4. Il quarto motivo denuncia “violazione di legge, erronea valutazione dei fatti ed eccesso di potere per carenza assoluta di motivazione; in subordine, la concessione di un permesso di soggiorno per motivi di umanità ai sensi del D.Lgs. 25 luglio 1998, n. 286, art. 5, comma 6 T.U.I.”: in relazione alla protezione umanitaria il decreto impugnato erroneamente sostiene che non sono state allegate situazioni di elevata vulnerabilità e che non si riscontrano motivi umanitari individualizzanti.

Il motivo è inammissibile. Nel provvedimento impugnato, come si è già detto, si afferma che il ricorrente non ha fornito nuovi elementi per aumentare la probabilità di accoglimento della sua domanda e, in particolare, si precisa che il richiedente ha sì dedotto lo svolgimento di attività lavorativa sul territorio nazionale, ma che tale elemento “non costituisce una nuova risultanza”.

E’ vero che poi il Tribunale ha osservato che lo svolgimento di attività lavorativa non aumenterebbe comunque le probabilità di accoglimento della domanda di protezione internazionale, sia nel caso di deduzione di un rapporto a tempo determinato, sia anche ove si deduca l’esistenza di un contratto a tempo indeterminato.
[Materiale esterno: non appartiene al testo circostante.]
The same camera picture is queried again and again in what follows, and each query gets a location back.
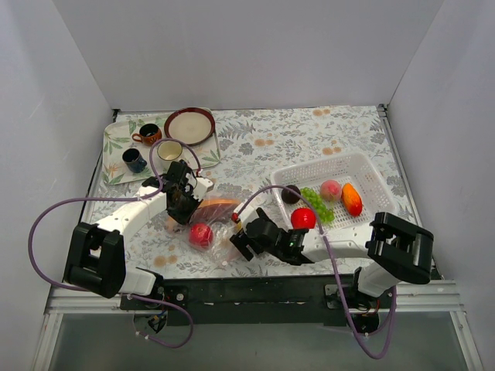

Tale affermazione è erronea alla luce dell’orientamento di questa Corte secondo cui, ai fini del riconoscimento della protezione umanitaria, “occorre operare una valutazione comparativa tra la situazione soggettiva e oggettiva del richiedente con riferimento al paese di origine e la situazione d’integrazione raggiunta in Italia, attribuendo alla condizione del richiedente nel paese di provenienza un peso tanto minore quanto maggiore risulti il grado di integrazione che il richiedente dimostri di avere raggiunto nella società italiana” (così Cass., sez. un., n. 24413/2021).

Si tratta però di una mera digressione estranea alla ratio decidendi, imperniata – come si è detto – sulla mancanza di allegazione di nuovi elementi pure in relazione alla richiesta di protezione umanitaria, ratio decidendi con la quale il ricorrente non si confronta, limitandosi genericamente a ribadire il proprio diritto a vedersi riconosciuta la protezione umanitaria.

II. Il ricorso va quindi dichiarato inammissibile.

Le spese, liquidate in dispositivo, seguono la soccombenza.

Ai sensi del D.P.R. n. 115 del 2002, art. 13, comma 1 quater, si dà atto della sussistenza dei presupposti processuali per il versamento, da parte del ricorrente, di un ulteriore importo a titolo di contributo unificato, pari a quello previsto per il ricorso a norma dello stesso art. 13, comma 1 bis se dovuto.

PQM

La Corte dichiara inammissibile il ricorso e condanna il ricorrente al pagamento delle spese del giudizio in favore del controricorrente che liquida in Euro 2.100, oltre a spese prenotate a debito.

Sussistono, D.P.R. n. 115 del 2002, ex art. 13, comma 1-quater, i presupposti processuali per il versamento, da parte del ricorrente, di un ulteriore importo a titolo di contributo unificato, pari a quello previsto per il ricorso a norma dello stesso art. 13, comma 1 bis se dovuto.

Così deciso in Roma, nell’adunanza camerale della sezione seconda civile, il 29 settembre 2021.